You do that, call them and then tell us what they say. My bet is that they will tell you relocation is illegal.

Yeah, I meant the foot traps for duke. Cat trap is what I’ve always called the wire cages with a pressure plate.
Those Duke dog proof traps are for raccoons, not likely to catch anything else in those.
Good luck catching a fox in a live trap, pretty tricky.
 
What’s the best way to decimate a fox population?

The things to think about when thinking about trapping, particularly foxes, and particular when you're talking about making an impact on the population are:

a) read up on the laws (and seasons)
b) understand that the traps are just tools, they really don't catch foxes... but they might catch a fox
c) what catches foxes is technique and knowledge of specific and effective "sets"... sets just meaning setups

If you're serious about it, read up about fox trapping on a site like "trapperman" if you think this is for you. Understand that is a site dedicated to serious critter gettin'... and not about the causal chicken killer type trapping, so the tone and subject matter will be different that what you read on here.

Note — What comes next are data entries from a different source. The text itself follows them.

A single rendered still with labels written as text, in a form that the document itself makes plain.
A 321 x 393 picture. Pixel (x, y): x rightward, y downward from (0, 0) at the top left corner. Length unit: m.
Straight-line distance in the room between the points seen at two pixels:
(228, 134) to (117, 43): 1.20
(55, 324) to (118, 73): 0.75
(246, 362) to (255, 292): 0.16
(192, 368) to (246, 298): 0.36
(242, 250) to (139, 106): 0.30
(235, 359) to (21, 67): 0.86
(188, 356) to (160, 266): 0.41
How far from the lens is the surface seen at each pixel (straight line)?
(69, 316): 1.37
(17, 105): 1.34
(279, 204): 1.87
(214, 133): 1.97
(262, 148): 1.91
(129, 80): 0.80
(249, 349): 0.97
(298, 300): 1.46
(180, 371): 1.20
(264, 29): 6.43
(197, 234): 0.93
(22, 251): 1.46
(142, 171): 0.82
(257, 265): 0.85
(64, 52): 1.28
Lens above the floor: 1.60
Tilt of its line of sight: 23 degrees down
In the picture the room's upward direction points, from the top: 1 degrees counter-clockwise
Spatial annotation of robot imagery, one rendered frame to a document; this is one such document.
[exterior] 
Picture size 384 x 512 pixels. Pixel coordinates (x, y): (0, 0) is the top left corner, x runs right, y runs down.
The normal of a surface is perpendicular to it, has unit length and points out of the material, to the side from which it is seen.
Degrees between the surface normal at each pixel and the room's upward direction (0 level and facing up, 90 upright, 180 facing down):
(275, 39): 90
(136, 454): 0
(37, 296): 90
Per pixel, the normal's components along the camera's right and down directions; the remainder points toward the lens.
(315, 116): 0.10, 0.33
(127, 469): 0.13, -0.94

But basically you'd want to get some fox sized spring coil traps, learn how to do some basic sets like a "dirt hole" set, a "step down" set, and maybe a 'sign post" set ... and then prepare to be schooled because foxes are foxes. If you go that route, you could have the population cleaned up by spring, assuming laws and limits allow it, and if you figure it out.

Most likely though it's just one or two foxes causing the issue, and "decimating" the local population is not needed.
 
Trap set I used that will be repeated when ever subsequent foxes figure out how to beat fence and evade dogs. I was violating a lot of conventions used to trap Red Fox away from a poultry yard. My scent and that of my dogs appears to not have been important to fox targeted. I used live bait in the form of juvenile pullets confined to a small cage, crayfish trap from Walmart as shown. Fox could not even pull feathers from contained birds. Several setups were used and it became evident the fox likes to pull cage away from its original position. Fox will also try to dig under and can dig pretty fast. The moving of cage tended to make foot-hold trap set in ground useless, especially when fox avoids stepping where trap was located. I then blocked fox from three sides using a piece of tin roofing (a board would have worked) and two 8 x 8 x 16 cinder blocks. Foot-trap itself was set following standard methods except I was not overly concerned about leaving my scent. Dirt area in foreground is where trap was placed. Bait was pulled from roost each night and released early the following morning with all sets. My fox was coming in at night only. During day traps were covered to protect free-range chickens and dogs. A day time set would need shade, water and possibly food for bait bird. I also rotated birds used as bait since likely not fun for them. Dog dispatched this fox, but I suggest using a light firearm with head shot.

20180728_204548-jpg.1484827


All components of setup, minus bait birds, are stored in barn with other poultry equipment between uses. You need to be very vigilant when trapping to minimize suffering and reduce risk to non-target wildlife. A Great-horned Owl was a major concern for me as it kept messing around traps going after bait birds where is could have be conceivably been trapped as well.
 
The things to think about when thinking about trapping, particularly foxes, and particular when you're talking about making an impact on the population are:

a) read up on the laws (and seasons)
b) understand that the traps are just tools, they really don't catch foxes... but they might catch a fox
c) what catches foxes is technique and knowledge of specific and effective "sets"... sets just meaning setups

If you're serious about it, read up about fox trapping on a site like "trapperman" if you think this is for you. Understand that is a site dedicated to serious critter gettin'... and not about the causal chicken killer type trapping, so the tone and subject matter will be different that what you read on here.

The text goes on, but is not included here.